Calls from strangers were on our answering machine when I arrived home from work that day saying that they, too, were praying. This led to a newspaper column in which our story of praying for and believing in a miracle and the integrity of life in the womb became widespread. In this article, my views on abortion and why I hadn't had one were probed. The columnist, Danney Powell, gave my two reasons which were accurately published. "First, Terri believes abortion is murder. Second, to abort the baby would be to fail in trusting God's power to work a miracle."
"Maria is already a miracle," the article reported. "She's already made a statement on preservation of life in the womb. If she can save one life, that's why she was created." The pro-life movement had made the front page of the local section of The Charlotte Observer! Glory be to God! And from that article, there began a besieging of prayers. Baby Maria had touched thousands of souls to love her, pray for her and trust in God's wisdom and His will for us.

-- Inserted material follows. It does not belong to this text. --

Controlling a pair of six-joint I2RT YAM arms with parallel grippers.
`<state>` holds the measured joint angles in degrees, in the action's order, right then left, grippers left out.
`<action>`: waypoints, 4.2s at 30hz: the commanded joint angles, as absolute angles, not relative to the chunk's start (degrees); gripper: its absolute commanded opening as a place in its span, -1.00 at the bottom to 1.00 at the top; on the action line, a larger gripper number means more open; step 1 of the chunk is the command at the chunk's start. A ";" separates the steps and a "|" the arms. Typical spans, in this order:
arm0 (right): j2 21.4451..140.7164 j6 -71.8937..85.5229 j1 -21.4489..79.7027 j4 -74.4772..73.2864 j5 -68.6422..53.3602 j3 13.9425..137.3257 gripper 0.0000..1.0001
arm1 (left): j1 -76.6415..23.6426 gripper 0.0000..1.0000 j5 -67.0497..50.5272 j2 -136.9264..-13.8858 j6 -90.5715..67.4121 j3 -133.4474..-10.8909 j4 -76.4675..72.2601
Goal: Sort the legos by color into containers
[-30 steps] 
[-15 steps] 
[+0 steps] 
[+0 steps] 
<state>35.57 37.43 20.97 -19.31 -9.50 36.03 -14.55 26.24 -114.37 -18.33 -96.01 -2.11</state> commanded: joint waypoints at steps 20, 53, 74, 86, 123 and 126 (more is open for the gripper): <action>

"Impressively precocious for one who has yet to emerge from the womb — certainly marvelous, if not miraculous," wrote a Dominican Brother whom I did not know. Brother Martin Martiny, OP, who lived in Baltimore at that time, received a copy of the novena from a friend in New Orleans, who was also someone I did not know! The miracle had begun. An infant in the womb was gathering the faithful in prayer, changing lives, changing hearts and changing minds to say "yes" to life. Oh, how blessed we were to be her parents!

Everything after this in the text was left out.